Environmental toxicologists typically work in government regulatory agencies and the pharmaceutical industry. They gather research and present reports to agencies so they can correctly regulate certain toxins and drugs that affect the environment with sound scientific research and authority.
Environmental toxicologists will help drug companies develop safer products for the workplace and the environment in the pharmaceutical industry. They will also study how those drugs can affect the environment when disposed of in landfills.
How Environmental Toxicology Impacts People’s Lives
Environmental toxicology significantly impacts ordinary people’s lives, even if they don’t know it. Government agencies rely on environmental toxicologists to provide critical data for toxins and poisons that may harm humans directly, and the water and food they consume.
They also provide critical information to citizens about what substances are safe to dispose of and ways to not negatively impact the environment. For example, a regular person may not know that incorrectly disposing of certain chemicals or drugs can harm their soil or even their water supply, putting themselves and the community in danger.
Environmental toxicologists and government agencies provide scientific data to help people keep their environment safe and toxin-free.
Rachel Carson’s Silent Spring
One of the first and most important examples of the impact of environmental toxicology is Rachel Carson’s report on DDT pesticides in 1962, Silent Spring. Carson studied the use of common pesticides such as DDT on the surrounding environment and animal life, despite stiff challenges and opposition from the insecticide makers.
Carson was able to show the harsh negative impacts to the environment caused by the rampant use of DDT and how it was disrupting and destroying ecosystems. The wide use of DDT negatively altered the food chain for the immediate area of its use and the surrounding areas that were nowhere near the pesticide.
As a direct result of her study, government regulatory agencies applied stricter regulations to DDT, and its use, which are still applicable today. Thanks to Carson’s research, animal and plant life improved, and the ecosystem became more vibrant, leading to a more harmonious natural environment for humans and animals.
The Future of Environmental Toxicology
In any field of science that involves the environment, climate change will play a critical role in the research. The future of environmental toxicology is likely to focus more on climate change and its effects on ecosystems and humans.
So far, most climate change research focuses on the physiological effects on humans—extreme heat exposure or injuries from severe weather like hurricanes or tornadoes. More scientific research is emerging that will show the indirect effects of climate change on humans.

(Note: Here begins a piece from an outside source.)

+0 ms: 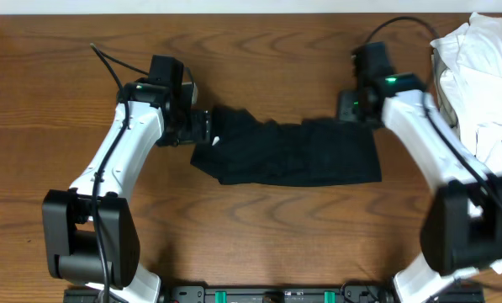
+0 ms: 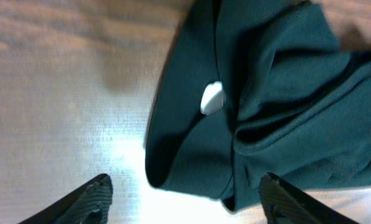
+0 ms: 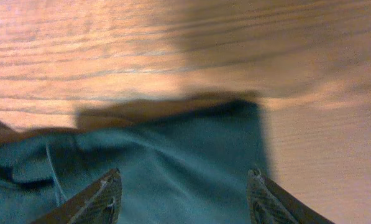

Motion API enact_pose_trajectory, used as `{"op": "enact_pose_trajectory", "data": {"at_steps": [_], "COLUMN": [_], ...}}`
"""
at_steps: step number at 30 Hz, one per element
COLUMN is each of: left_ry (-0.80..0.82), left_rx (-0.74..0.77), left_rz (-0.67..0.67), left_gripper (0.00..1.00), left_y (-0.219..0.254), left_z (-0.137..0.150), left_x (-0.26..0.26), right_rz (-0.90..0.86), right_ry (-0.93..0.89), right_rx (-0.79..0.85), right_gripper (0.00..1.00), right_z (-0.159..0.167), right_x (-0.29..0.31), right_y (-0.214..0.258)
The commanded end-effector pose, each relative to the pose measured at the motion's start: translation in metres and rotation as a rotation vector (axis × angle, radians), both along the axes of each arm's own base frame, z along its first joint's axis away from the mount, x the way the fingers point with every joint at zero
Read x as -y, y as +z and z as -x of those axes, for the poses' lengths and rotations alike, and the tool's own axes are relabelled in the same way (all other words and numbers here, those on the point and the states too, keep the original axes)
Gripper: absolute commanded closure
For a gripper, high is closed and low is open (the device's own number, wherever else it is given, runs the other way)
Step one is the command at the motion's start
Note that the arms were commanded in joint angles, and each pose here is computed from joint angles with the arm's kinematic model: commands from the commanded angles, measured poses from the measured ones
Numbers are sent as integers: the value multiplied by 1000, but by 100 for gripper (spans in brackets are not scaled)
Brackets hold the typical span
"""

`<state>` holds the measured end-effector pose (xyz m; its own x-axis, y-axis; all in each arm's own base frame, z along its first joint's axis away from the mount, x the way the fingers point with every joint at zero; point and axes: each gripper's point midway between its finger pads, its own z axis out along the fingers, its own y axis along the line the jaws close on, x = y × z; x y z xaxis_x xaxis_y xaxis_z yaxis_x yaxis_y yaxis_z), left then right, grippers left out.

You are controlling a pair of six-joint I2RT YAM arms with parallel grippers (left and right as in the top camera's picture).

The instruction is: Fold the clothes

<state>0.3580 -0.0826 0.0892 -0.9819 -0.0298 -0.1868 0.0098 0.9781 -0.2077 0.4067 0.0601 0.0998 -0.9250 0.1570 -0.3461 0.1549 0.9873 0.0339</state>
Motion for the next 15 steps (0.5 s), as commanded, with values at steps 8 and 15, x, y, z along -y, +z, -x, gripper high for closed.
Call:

Future Environmental Toxicology Areas of Research
As climate change affects environments worldwide, environmental toxicologists will continue to study how these subtle changes can lead to harmful, long-term effects on humans. For example, the polar regions are known to sequester harmful organic pollutants due to global distillation—how will the melting polar ice caps releasing these pollutants affect environments and ecosystems?
The increase in wildfires is another area of study for environmental toxicologists. How will the increased exposure to smoke in unaccustomed areas affect humans and the delicate ecosystems hundreds of miles away?
As temperatures warm, scientists predict an expansion of the geographic range of mosquitoes, which are known to carry harmful diseases to animals and humans. How will the increase of mosquitoes affect humans directly and the animals we consume?
These are all critical questions that environmental toxicologists will look to answer in the future as climate change becomes more prevalent. We hope our guide has helped you learn how toxicology is important to environmental biology and how environmental toxicology affects people’s daily lives.